** Assigned task **
Please find the lines in the following records that hold "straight", and copy them.
- - - - -
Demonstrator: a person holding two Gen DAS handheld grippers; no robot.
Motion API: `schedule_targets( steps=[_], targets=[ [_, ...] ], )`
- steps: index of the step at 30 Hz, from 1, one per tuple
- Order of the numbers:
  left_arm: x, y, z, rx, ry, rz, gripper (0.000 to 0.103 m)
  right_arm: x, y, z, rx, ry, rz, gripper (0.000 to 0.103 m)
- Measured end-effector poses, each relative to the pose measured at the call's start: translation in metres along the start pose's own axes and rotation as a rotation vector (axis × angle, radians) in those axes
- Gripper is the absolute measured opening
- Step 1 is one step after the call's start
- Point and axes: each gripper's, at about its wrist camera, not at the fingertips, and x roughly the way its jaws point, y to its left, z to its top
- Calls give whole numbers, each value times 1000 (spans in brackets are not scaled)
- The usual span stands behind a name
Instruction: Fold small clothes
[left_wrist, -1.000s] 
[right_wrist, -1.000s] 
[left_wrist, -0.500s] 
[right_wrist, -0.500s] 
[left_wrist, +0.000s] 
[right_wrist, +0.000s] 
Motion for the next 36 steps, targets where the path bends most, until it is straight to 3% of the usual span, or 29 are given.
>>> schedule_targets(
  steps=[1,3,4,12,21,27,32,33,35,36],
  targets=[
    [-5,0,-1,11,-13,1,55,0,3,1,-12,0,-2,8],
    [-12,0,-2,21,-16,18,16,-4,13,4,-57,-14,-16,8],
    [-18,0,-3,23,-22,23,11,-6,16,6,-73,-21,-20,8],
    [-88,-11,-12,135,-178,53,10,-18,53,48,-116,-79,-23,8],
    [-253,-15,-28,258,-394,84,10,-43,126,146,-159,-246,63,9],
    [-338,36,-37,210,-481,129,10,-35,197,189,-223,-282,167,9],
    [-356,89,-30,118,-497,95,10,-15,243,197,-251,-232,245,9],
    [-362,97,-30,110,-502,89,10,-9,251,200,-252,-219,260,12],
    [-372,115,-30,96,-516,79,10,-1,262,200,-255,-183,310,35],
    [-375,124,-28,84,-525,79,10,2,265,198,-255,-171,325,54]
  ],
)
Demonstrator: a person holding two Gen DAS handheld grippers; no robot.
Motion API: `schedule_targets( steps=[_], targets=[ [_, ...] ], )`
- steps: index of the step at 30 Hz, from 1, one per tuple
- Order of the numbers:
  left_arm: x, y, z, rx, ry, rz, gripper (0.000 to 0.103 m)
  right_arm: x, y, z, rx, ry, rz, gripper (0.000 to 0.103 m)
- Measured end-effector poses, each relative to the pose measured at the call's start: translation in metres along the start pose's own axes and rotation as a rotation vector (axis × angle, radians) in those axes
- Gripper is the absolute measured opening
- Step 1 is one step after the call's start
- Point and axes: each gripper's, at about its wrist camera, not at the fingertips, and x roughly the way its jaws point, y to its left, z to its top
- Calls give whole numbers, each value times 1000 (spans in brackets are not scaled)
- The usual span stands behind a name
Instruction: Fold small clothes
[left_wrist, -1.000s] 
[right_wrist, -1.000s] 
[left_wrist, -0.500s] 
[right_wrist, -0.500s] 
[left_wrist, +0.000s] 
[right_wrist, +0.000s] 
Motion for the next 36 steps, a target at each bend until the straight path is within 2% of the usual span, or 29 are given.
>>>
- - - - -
** Final answer **
Motion for the next 36 steps, targets where the path bends most, until it is straight to 3% of the usual span, or 29 are given.
Motion for the next 36 steps, a target at each bend until the straight path is within 2% of the usual span, or 29 are given.

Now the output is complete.